What lines in the data hold the string "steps"? Show them.

Start of Collected data

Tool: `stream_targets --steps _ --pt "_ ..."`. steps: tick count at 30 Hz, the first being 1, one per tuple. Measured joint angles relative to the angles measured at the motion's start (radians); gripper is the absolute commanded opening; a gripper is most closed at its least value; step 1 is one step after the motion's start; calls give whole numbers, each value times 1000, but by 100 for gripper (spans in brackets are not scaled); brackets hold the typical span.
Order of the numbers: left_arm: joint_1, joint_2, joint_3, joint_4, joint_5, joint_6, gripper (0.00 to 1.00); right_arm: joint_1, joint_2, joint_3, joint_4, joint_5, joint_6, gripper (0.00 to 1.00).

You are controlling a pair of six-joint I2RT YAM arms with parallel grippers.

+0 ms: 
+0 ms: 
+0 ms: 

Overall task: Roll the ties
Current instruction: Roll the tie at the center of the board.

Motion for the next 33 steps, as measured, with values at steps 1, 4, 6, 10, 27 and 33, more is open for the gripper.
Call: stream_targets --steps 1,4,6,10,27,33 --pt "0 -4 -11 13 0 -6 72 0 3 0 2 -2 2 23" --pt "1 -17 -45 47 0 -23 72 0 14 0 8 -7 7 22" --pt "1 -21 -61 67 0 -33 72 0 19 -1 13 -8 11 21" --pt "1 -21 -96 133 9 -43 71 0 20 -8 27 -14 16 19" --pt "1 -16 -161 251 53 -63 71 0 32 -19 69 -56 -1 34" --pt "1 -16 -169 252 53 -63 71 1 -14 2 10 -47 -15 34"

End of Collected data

_Exercise result_:
Tool: `stream_targets --steps _ --pt "_ ..."`. steps: tick count at 30 Hz, the first being 1, one per tuple. Measured joint angles relative to the angles measured at the motion's start (radians); gripper is the absolute commanded opening; a gripper is most closed at its least value; step 1 is one step after the motion's start; calls give whole numbers, each value times 1000, but by 100 for gripper (spans in brackets are not scaled); brackets hold the typical span.
Motion for the next 33 steps, as measured, with values at steps 1, 4, 6, 10, 27 and 33, more is open for the gripper.
Call: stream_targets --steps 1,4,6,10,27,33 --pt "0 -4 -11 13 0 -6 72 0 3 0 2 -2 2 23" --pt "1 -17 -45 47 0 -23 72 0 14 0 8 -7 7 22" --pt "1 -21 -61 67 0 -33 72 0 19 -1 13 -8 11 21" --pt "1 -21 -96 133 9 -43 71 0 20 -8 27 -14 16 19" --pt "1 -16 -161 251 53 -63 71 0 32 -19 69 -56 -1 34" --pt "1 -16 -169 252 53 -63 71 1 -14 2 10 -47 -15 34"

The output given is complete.